* **Task objective**
Whenever the word "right" appears in a line of the data below, copy that line.

START Data shown

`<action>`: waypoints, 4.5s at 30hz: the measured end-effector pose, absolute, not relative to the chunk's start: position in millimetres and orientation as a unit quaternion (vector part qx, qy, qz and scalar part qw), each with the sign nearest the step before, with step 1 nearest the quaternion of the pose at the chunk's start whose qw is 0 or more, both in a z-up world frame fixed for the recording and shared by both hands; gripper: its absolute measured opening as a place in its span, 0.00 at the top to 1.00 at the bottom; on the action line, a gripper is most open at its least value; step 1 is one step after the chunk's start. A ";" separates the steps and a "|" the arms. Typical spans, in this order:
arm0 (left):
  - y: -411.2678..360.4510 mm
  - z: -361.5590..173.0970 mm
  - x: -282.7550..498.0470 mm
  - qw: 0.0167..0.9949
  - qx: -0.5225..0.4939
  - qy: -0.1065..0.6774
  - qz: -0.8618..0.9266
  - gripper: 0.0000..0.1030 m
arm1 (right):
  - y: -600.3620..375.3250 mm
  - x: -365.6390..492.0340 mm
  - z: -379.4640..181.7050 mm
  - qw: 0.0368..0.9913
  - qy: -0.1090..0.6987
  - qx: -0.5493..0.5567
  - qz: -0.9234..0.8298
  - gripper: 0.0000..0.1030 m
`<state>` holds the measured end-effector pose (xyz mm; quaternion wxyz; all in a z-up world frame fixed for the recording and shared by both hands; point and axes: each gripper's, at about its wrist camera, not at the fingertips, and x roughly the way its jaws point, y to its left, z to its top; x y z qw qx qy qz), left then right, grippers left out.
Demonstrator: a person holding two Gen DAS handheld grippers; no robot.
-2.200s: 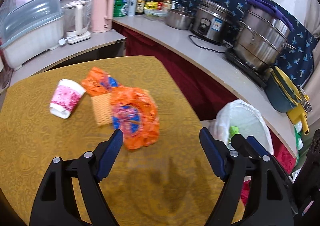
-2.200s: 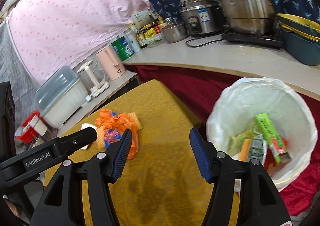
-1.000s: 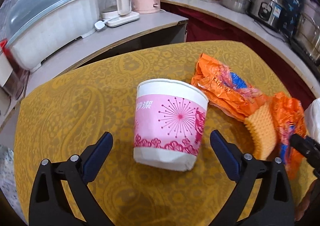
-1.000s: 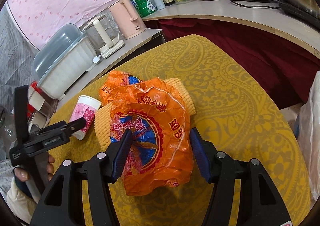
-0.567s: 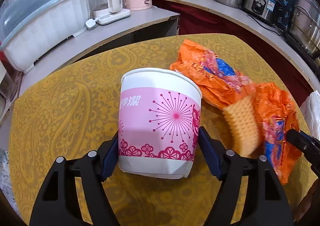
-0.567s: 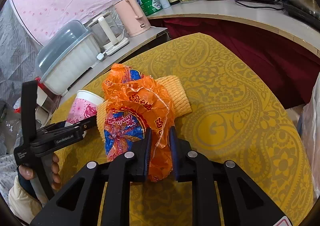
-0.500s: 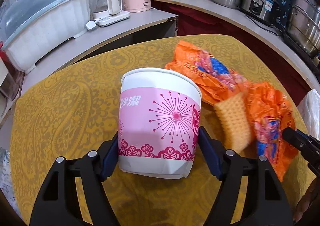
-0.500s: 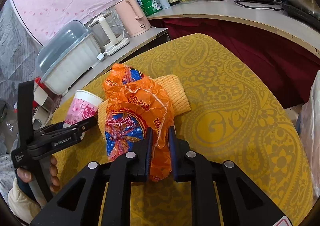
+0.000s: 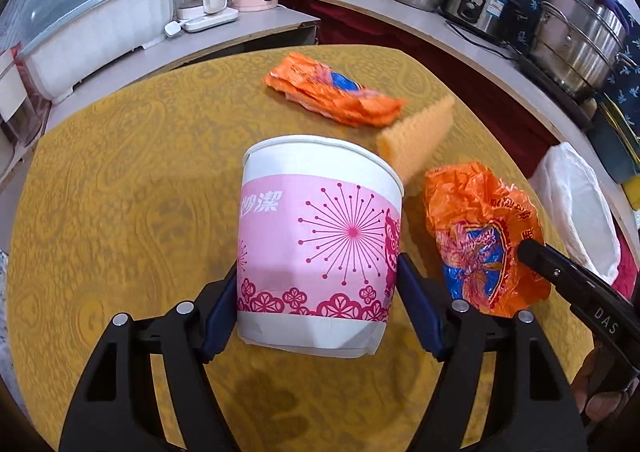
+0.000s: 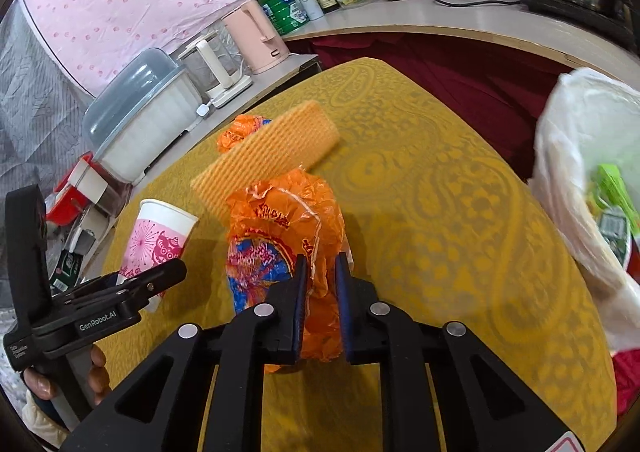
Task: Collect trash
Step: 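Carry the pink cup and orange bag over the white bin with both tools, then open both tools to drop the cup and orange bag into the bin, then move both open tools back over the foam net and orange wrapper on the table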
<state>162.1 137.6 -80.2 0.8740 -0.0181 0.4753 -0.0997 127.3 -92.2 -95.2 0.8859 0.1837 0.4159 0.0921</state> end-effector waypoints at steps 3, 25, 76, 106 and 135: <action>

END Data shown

* **Written response**
arm1 (right):
`<state>` holds the measured end-effector pose (xyz mm; quaternion wxyz; all in a z-up world frame fixed for the recording and shared by both hands; point and axes: each gripper's, at about its wrist camera, not at the fingertips, and x roughly the way its jaws point, y to its left, z to its top; x y z qw qx qy qz), left then right, grippers left out.

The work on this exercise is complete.